On 07/15/2011 10:28 AM, Matthias Bolte wrote:
> 2011/7/15 Michal Novotny <minovotn at redhat.com>:
>> On 07/14/2011 05:42 PM, Matthias Bolte wrote:
>>> 2011/7/14 Michal Novotny <minovotn at redhat.com>:
>>>> Hi guys,
>>>> some time ago I've been investigating the options to get the guest's IP
>>>> address information without having to connect to guest's VNC window or
>>>> console. It was for one project I've been working on and I found that
>>>> the solution lies in the procfs, precisely in the /proc/{PID}/net/arp...
>>>>
>>>> The format is as follows:
>>>>
>>>> $ cat /proc/{PID}/net/arp
>>>> IP address       HW type     Flags       HW address            Mask
>>>> Device
>>>> 192.168.122.36   0x1         0x2         52:54:00:35:76:e6     *
>>>> virbr0
>>>>
>>>> where the HW address matches the MAC address associated to the guest's
>>>> NIC. Implementing such an API shouldn't be a big problem however I know
>>>> that there's some option to run libvirt on Windows machines. It should
>>>> be just the client so it shouldn't really matter however I'd like to ask
>>>> you whether it's really not an issue.
>>> Windows or not is irrelevant here as the IP address lookup cannot be
>>> implemented in a general way/place, but will have to be implemented by
>>> the hypervisor/network drivers.
>>>
>>>> The function should return a string of the guest's IP address as read
>>>> from the procfs or return a NULL value if there's no IP address
>>>> associated with the guest.
>>>>
>>>> If the multiple NICs are being used by the guest then the function
>>>> should return either the IP address matching the MAC address passed to
>>>> the function or the first IP address if omitted.
>>>>
>>>> The prototype should be:
>>>>
>>>> char *virDomainGetIPAddress(virDomainPtr domain, char *devmac);
>>> First of all you're missing the unsigned int flags parameter.
>>>
>>> Also did you consider that the MAC to IP(v4|v6) mapping isn't
>>> necessarily a 1:1 mapping, but the signature of your function requires
>>> this?
>> Well, for this I considered the IPv4 address only.
>>
>>> I took a look at this and wonder what's the difference between
>>> /proc/{PID}/net/arp and /proc/net/arp. Also as it's ARP it'll only
>>> work for IPv4.
>> Honestly I was unable to see it in /proc/net/arp.
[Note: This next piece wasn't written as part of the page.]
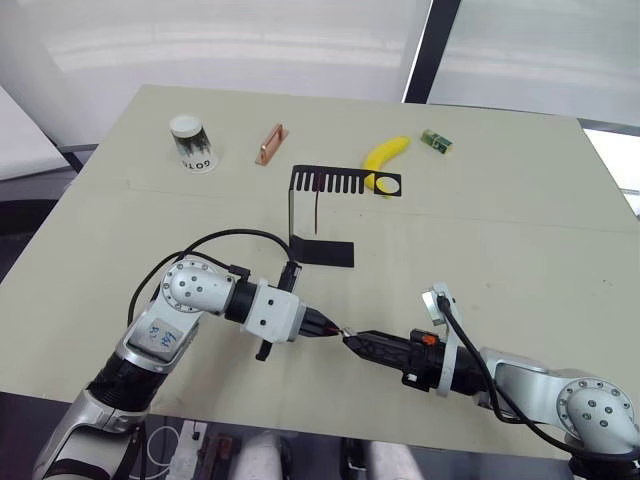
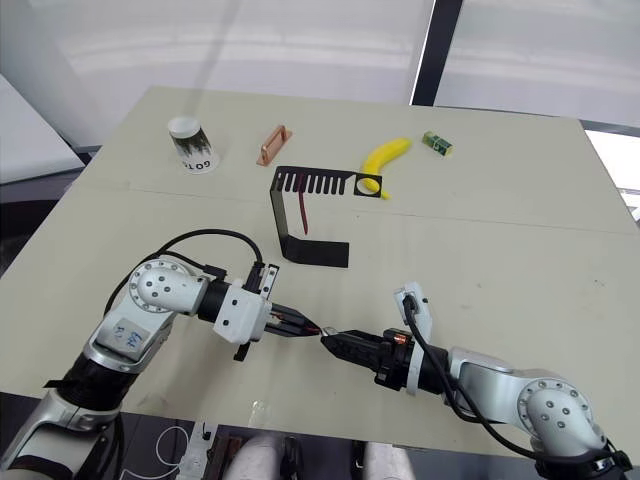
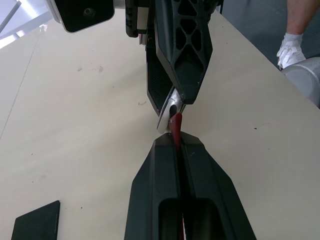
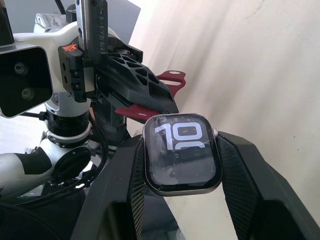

I saw just some ARP
>> records but not related to the qemu-kvm process I tried on my Fedora-14
>> box but I was able to see those records in /proc/{PID}/net/arp and
>> therefore I was looking to the /proc/{PID}/net/arp and why I mentioned
>> this instead.
>>
>> Considering the fact this will be working just for IPv4 there should be
>> some prototype like:
>>
>> char *virDomainGetIPAddress(virDomainPtr domain, char *devmac, unsigned int flags);
> Even if you're going to restrict it to IPv4 for now this signature
> won't do, as you can have multiple IPv4 addresses assigned to the same
> MAC address. How do you want to return multiple IP addresses? As a
> comma separated list as string and the caller has to parse it?
>
Wait a minute there please. The MAC address should be unique in the
system so user should be using just one IP address per one MAC address.
Since MAC address should be unique in the system then the IP address
assigned to this MAC address should be just one, shouldn't it ?
Nevertheless I think you know more about networking options than I do so
when I consider the scenario you wrote me about I don't like the idea of
leaving the parsing to the caller and for the scenario of multiple IP
addresses in the return value I recommend a new prototype:

char **virDomainGetIPAddress(virDomainPtr domain, char *devmac, unsigned int *count, unsigned int flags);


where count will be the output parameter with the number of elements in
the return value. It should be used like:

virDomainPtr domain = ...;
char *macaddr = "11:22:33:44:55:66";
char **ips = NULL;
int count = -1;

ips = virDomainGetIPAddress(domain, macaddr, &count, 0);

for (i = 0; i < count; i++) {
  ... ips[i] ...
  ... free(ips[i]) ...
}


The return value allocation should be done by the function itself and
the called should free the result (ips in this case).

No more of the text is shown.